**TASK BRIEF:** What follows is a set of records. Repeat every one of them exactly.

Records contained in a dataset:
──────────────────────────────

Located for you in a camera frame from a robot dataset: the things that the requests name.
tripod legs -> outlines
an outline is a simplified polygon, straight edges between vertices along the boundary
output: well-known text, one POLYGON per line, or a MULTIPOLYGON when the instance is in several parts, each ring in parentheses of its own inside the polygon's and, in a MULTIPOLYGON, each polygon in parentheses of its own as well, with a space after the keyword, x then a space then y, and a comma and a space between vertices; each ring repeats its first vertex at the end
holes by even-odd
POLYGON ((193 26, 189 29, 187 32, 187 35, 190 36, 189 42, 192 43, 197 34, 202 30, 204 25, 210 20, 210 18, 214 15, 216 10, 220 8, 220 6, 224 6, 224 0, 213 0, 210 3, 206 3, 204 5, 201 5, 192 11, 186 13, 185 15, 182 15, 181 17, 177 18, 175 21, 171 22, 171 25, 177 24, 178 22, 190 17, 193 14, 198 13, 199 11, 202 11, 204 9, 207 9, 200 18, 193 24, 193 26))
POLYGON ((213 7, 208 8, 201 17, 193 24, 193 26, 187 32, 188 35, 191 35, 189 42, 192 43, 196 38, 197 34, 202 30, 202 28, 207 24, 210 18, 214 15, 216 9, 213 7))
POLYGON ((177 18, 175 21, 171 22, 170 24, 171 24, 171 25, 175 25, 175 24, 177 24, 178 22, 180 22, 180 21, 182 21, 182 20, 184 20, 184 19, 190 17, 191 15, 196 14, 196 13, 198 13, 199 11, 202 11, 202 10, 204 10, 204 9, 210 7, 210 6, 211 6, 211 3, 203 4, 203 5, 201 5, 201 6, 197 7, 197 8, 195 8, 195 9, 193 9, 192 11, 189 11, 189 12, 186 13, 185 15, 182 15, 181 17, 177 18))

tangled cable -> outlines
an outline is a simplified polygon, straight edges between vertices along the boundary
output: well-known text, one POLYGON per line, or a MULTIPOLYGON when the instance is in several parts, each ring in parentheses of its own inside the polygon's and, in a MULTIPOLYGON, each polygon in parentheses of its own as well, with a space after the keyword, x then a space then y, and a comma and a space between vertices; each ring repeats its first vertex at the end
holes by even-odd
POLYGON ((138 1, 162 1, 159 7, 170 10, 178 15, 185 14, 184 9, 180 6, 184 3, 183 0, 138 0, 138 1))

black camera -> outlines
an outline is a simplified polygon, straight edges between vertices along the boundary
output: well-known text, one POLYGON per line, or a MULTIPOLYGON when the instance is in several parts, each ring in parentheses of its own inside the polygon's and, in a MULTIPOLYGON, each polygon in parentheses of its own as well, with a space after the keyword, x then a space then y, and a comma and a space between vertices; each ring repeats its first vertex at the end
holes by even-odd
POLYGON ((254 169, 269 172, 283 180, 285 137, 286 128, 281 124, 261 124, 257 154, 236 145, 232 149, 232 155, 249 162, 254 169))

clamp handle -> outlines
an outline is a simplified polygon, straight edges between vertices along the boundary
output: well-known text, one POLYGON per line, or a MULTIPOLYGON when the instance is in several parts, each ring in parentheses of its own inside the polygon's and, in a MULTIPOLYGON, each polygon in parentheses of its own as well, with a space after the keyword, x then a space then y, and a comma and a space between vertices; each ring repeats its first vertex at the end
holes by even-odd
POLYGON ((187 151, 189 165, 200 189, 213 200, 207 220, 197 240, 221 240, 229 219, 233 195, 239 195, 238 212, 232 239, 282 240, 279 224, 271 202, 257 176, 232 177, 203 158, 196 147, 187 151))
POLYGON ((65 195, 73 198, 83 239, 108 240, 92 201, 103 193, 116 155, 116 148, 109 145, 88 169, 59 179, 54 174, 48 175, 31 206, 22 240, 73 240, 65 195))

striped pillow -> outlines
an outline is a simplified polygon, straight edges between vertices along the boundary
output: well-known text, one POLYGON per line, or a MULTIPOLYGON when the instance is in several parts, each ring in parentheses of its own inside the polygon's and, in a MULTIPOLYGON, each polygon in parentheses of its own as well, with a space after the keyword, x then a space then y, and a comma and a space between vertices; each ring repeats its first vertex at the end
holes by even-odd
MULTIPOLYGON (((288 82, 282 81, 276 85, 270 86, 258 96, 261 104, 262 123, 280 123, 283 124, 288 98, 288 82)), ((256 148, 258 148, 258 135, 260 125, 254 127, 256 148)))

──────────────────────────────

**WRITTEN ANSWER:**
Located for you in a camera frame from a robot dataset: the things that the requests name.
tripod legs -> outlines
an outline is a simplified polygon, straight edges between vertices along the boundary
output: well-known text, one POLYGON per line, or a MULTIPOLYGON when the instance is in several parts, each ring in parentheses of its own inside the polygon's and, in a MULTIPOLYGON, each polygon in parentheses of its own as well, with a space after the keyword, x then a space then y, and a comma and a space between vertices; each ring repeats its first vertex at the end
holes by even-odd
POLYGON ((193 26, 189 29, 187 32, 187 35, 190 36, 189 42, 192 43, 197 34, 202 30, 204 25, 210 20, 210 18, 214 15, 216 10, 220 8, 220 6, 224 6, 224 0, 213 0, 210 3, 206 3, 204 5, 201 5, 192 11, 186 13, 185 15, 182 15, 181 17, 177 18, 175 21, 171 22, 171 25, 177 24, 178 22, 190 17, 193 14, 198 13, 199 11, 202 11, 204 9, 207 9, 200 18, 193 24, 193 26))
POLYGON ((213 7, 208 8, 201 17, 193 24, 193 26, 187 32, 188 35, 191 35, 189 42, 192 43, 196 38, 197 34, 202 30, 202 28, 207 24, 210 18, 214 15, 216 9, 213 7))
POLYGON ((177 18, 175 21, 171 22, 170 24, 171 24, 171 25, 175 25, 175 24, 177 24, 178 22, 180 22, 180 21, 182 21, 182 20, 184 20, 184 19, 190 17, 191 15, 196 14, 196 13, 198 13, 199 11, 202 11, 202 10, 204 10, 204 9, 210 7, 210 6, 211 6, 211 3, 203 4, 203 5, 201 5, 201 6, 197 7, 197 8, 195 8, 195 9, 193 9, 192 11, 189 11, 189 12, 186 13, 185 15, 182 15, 181 17, 177 18))

tangled cable -> outlines
an outline is a simplified polygon, straight edges between vertices along the boundary
output: well-known text, one POLYGON per line, or a MULTIPOLYGON when the instance is in several parts, each ring in parentheses of its own inside the polygon's and, in a MULTIPOLYGON, each polygon in parentheses of its own as well, with a space after the keyword, x then a space then y, and a comma and a space between vertices; each ring repeats its first vertex at the end
holes by even-odd
POLYGON ((138 1, 162 1, 159 7, 170 10, 178 15, 185 14, 184 9, 180 6, 184 3, 183 0, 138 0, 138 1))

black camera -> outlines
an outline is a simplified polygon, straight edges between vertices along the boundary
output: well-known text, one POLYGON per line, or a MULTIPOLYGON when the instance is in several parts, each ring in parentheses of its own inside the polygon's and, in a MULTIPOLYGON, each polygon in parentheses of its own as well, with a space after the keyword, x then a space then y, and a comma and a space between vertices; each ring repeats its first vertex at the end
holes by even-odd
POLYGON ((254 169, 269 172, 283 180, 285 137, 286 128, 281 124, 261 124, 257 154, 236 145, 232 149, 232 155, 249 162, 254 169))

clamp handle -> outlines
an outline is a simplified polygon, straight edges between vertices along the boundary
output: well-known text, one POLYGON per line, or a MULTIPOLYGON when the instance is in several parts, each ring in parentheses of its own inside the polygon's and, in a MULTIPOLYGON, each polygon in parentheses of its own as well, with a space after the keyword, x then a space then y, and a comma and a space between vertices; each ring repeats its first vertex at the end
holes by even-odd
POLYGON ((187 151, 189 165, 200 189, 213 200, 207 220, 197 240, 221 240, 229 219, 233 195, 239 195, 238 212, 232 239, 282 240, 279 224, 271 202, 257 176, 232 177, 203 158, 196 147, 187 151))
POLYGON ((65 195, 73 198, 83 239, 108 240, 92 201, 103 193, 116 155, 116 148, 109 145, 88 169, 59 179, 54 174, 48 175, 31 206, 22 240, 73 240, 65 195))

striped pillow -> outlines
an outline is a simplified polygon, straight edges between vertices along the boundary
output: well-known text, one POLYGON per line, or a MULTIPOLYGON when the instance is in several parts, each ring in parentheses of its own inside the polygon's and, in a MULTIPOLYGON, each polygon in parentheses of its own as well, with a space after the keyword, x then a space then y, and a comma and a space between vertices; each ring repeats its first vertex at the end
holes by even-odd
MULTIPOLYGON (((288 82, 282 81, 276 85, 270 86, 258 96, 261 104, 262 123, 280 123, 283 124, 288 98, 288 82)), ((256 148, 258 148, 258 135, 260 125, 254 127, 256 148)))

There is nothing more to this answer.